Kissinger’s motives were complex. Richard Nixon exhibited concern and also responded to U.S. corporations, in danger of losing their guaranteed investments and highly agitated. Kissinger was always sensitive to Nixon’s cares. Roger Morris, a sort of handyman on the NSC staff at this time, believes that Kissinger actually saw Allende as a greater threat than Castro: “I don’t think anybody in the government understood how ideological Kissinger was about Chile.” On the other hand, Henry has been quoted at least twice in 1969 essentially telling Chileans that their hemisphere held no importance. Kissinger was also bent on dominating the State Department, concentrating control in his White House office, and Chile could be used to that end. With a failed anti-Allende operation—one ensured by underfunding—Kissinger could argue the dangers of leaving policy in the hands of the State Department.
Whatever the original motive, Washington was soon carried away by polling data that showed Alessandri ahead of Allende, with the supposition he might be defeated. On June 27 the 40 Committee added another $300,000 to the pot. State still argued against Korry’s latest idea, a two-phase proposal which included a contingency plan in case the election went to the Chilean congress, required if no candidate won more than half the votes. State, along with all the other agencies on the Special Group, approved the cash. Langley ordered Heckscher to sharpen his propaganda and aim it more directly at Allende.

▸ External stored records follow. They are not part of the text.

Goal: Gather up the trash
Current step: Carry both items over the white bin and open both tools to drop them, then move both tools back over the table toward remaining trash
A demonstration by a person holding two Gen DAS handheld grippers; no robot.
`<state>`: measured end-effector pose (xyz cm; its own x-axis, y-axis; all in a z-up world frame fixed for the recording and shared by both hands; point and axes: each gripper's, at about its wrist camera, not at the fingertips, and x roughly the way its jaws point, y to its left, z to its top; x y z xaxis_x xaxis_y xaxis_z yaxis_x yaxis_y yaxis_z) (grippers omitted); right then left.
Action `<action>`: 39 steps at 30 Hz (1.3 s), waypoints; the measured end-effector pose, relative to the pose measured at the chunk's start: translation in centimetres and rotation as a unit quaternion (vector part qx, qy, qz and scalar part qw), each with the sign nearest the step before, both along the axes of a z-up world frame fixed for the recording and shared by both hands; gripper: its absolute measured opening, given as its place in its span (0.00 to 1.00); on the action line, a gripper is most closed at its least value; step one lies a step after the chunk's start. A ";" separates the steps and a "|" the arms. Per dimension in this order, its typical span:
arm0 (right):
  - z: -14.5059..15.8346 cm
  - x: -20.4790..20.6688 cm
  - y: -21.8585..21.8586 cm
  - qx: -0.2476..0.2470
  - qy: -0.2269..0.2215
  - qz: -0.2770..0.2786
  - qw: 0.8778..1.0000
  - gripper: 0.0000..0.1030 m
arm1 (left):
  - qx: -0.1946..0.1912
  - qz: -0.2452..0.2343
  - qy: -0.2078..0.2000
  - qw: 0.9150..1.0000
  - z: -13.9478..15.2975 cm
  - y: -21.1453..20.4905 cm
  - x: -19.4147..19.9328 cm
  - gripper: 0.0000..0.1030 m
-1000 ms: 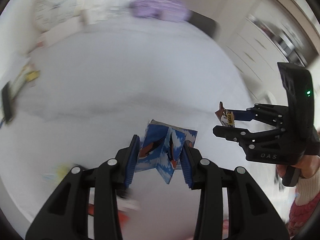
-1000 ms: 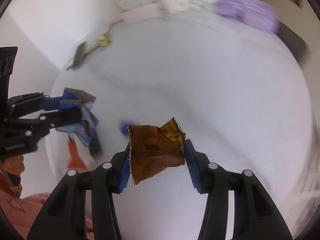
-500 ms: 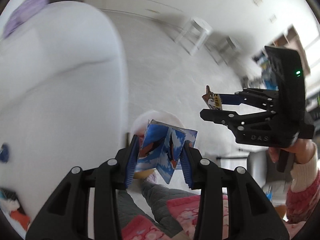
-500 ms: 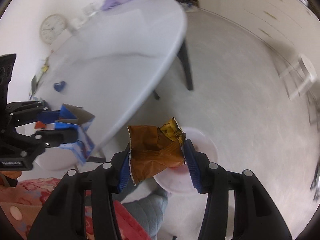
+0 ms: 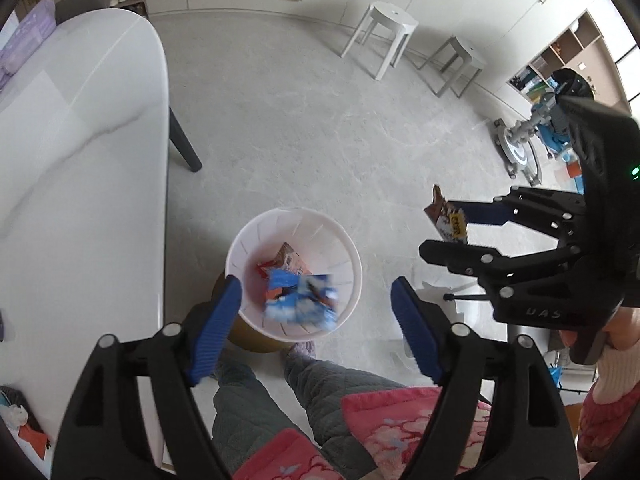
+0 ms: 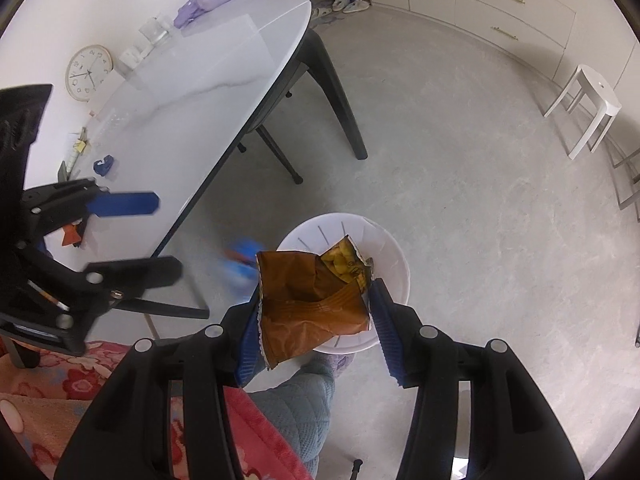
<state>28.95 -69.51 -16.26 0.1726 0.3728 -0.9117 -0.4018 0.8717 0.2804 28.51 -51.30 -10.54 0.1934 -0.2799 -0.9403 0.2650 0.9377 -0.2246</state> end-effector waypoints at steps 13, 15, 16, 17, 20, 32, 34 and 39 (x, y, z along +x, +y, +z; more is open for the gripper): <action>-1.4 0.7 4.0 0.004 0.018 0.012 1.000 0.91 | 0.019 0.076 -0.006 0.997 1.8 5.2 -1.1 0.85; -1.3 1.0 4.5 0.000 0.017 0.012 1.000 0.93 | 0.021 0.080 -0.009 0.996 1.9 5.9 -1.3 0.85; -1.2 1.0 4.8 -0.003 0.016 0.013 1.000 0.93 | 0.023 0.082 -0.011 0.996 2.0 6.1 -1.4 0.85; -1.2 1.1 5.1 -0.004 0.016 0.014 1.000 0.93 | 0.023 0.083 -0.012 0.996 2.1 6.3 -1.5 0.85; -1.0 1.0 5.8 -0.002 0.017 0.015 1.000 0.93 | 0.021 0.087 -0.016 0.996 2.3 7.1 -1.6 0.85; -0.9 0.9 7.4 -0.013 0.023 0.023 0.999 0.93 | 0.015 0.092 -0.012 0.996 2.3 7.7 -1.5 0.85; -0.9 0.9 7.6 -0.013 0.023 0.024 0.999 0.93 | 0.015 0.091 -0.011 0.996 2.3 7.8 -1.5 0.85; -1.1 0.8 8.3 -0.013 0.024 0.032 0.999 0.93 | 0.014 0.098 -0.012 0.995 2.3 8.0 -1.5 0.85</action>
<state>29.73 -61.17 -17.32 0.1047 0.3569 -0.9283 -0.4435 0.8522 0.2776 27.02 -43.32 -8.24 0.2634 -0.2092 -0.9417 0.0818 0.9775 -0.1943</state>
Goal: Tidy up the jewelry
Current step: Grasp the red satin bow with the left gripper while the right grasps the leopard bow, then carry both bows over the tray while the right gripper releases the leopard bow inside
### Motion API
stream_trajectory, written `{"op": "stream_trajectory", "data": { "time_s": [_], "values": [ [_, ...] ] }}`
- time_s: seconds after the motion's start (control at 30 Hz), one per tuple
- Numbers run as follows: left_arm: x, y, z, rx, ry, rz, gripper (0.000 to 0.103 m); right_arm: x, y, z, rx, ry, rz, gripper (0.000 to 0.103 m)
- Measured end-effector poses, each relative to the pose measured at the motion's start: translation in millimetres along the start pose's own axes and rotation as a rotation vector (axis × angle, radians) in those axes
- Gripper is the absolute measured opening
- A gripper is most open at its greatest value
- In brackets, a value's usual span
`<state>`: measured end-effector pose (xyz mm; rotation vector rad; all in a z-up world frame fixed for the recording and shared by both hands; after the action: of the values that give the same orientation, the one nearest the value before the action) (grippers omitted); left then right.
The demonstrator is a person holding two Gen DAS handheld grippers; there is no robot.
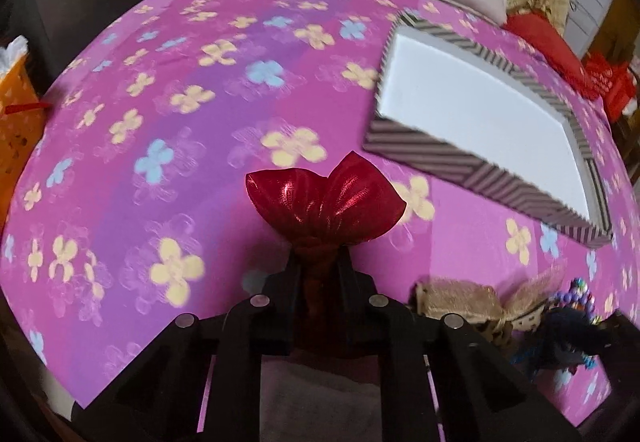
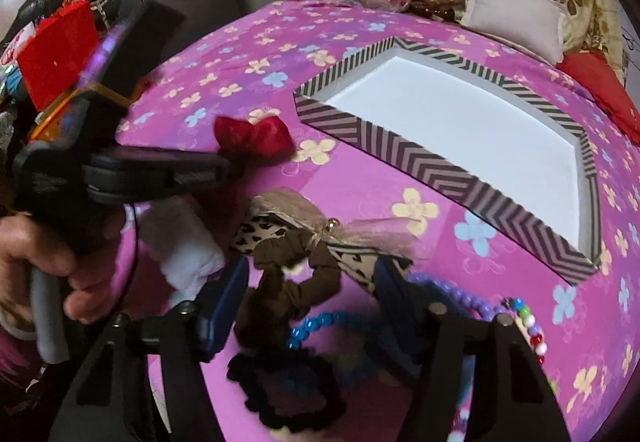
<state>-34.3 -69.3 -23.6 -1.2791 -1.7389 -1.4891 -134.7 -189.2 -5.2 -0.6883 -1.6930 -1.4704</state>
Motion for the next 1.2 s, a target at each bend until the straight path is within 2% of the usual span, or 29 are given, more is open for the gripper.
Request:
{"op": "stream_trajectory", "data": {
  "time_s": [0.13, 0.23, 0.33, 0.37, 0.4, 0.43, 0.63, 0.83, 1.2],
  "values": [
    [6, 9, 7, 0.012, -0.003, -0.020, 0.010, -15, 4, 0, 0.017, -0.018, 0.030, 0.057],
    [8, 11, 7, 0.016, -0.007, -0.024, 0.010, -27, 4, 1, 0.041, -0.029, 0.054, 0.045],
    [8, 11, 6, 0.018, -0.012, -0.025, 0.010, -32, 4, 3, 0.073, -0.029, 0.032, 0.039],
    [9, 10, 6, 0.018, -0.014, -0.025, 0.010, -32, 3, 3, 0.079, -0.031, 0.027, 0.034],
    [9, 10, 5, 0.018, -0.014, -0.025, 0.010, -32, 4, 2, 0.075, -0.027, 0.024, 0.020],
    [10, 10, 4, 0.018, -0.015, -0.027, 0.010, -31, 4, 0, 0.069, -0.018, 0.024, 0.014],
    [21, 13, -2, 0.014, -0.017, -0.049, 0.010, -9, 16, -8, 0.016, 0.029, -0.033, 0.013],
    [34, 21, -10, -0.003, -0.016, -0.080, 0.010, 17, 38, -18, -0.005, 0.026, -0.100, 0.013],
    [36, 51, -36, -0.043, -0.026, -0.115, 0.010, 37, 93, -69, -0.078, -0.045, -0.195, 0.013]
  ]
}}
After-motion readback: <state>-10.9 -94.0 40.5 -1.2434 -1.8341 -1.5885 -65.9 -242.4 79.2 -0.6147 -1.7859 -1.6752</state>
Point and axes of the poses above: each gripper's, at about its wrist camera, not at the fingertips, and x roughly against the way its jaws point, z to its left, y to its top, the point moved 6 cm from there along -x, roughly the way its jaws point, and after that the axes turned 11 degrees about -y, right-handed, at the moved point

The late hour did not prevent the CIA from accomplishing a great deal in Chile. Nor did the 40 Committee’s stance against backing a specific candidate preclude exactly that activity—the International Telephone and Telegraph (ITT) Corporation put $350,000 of its own money into the election. John McCone, former CIA director, was now a member of the ITT board, well aware of business offers to help during the 1964 election, and ready to suggest this anew. He knew exactly whom to talk to at Langley. Still an agency consultant, McCone met Helms twice at CIA and another time at home in California. He put ITT board chairman Harold Geneen in touch with CIA Western Hemisphere Division chief William V. Broe. Other corporations matched the funds. In ITT’s case, its representatives in Santiago dealt directly with Heckscher, who furnished contacts. Bill Broe told the other companies where to put their money, which amounted to the same thing as the CIA actually backing candidates. More than $1.1 million went for political action in the 1970 Chilean election, not on a par with the Frei cycle but hardly insignificant, and most of it went to candidates, not for the spoiling operation. Kissinger maintains that he remained ignorant of the corporate funds at play.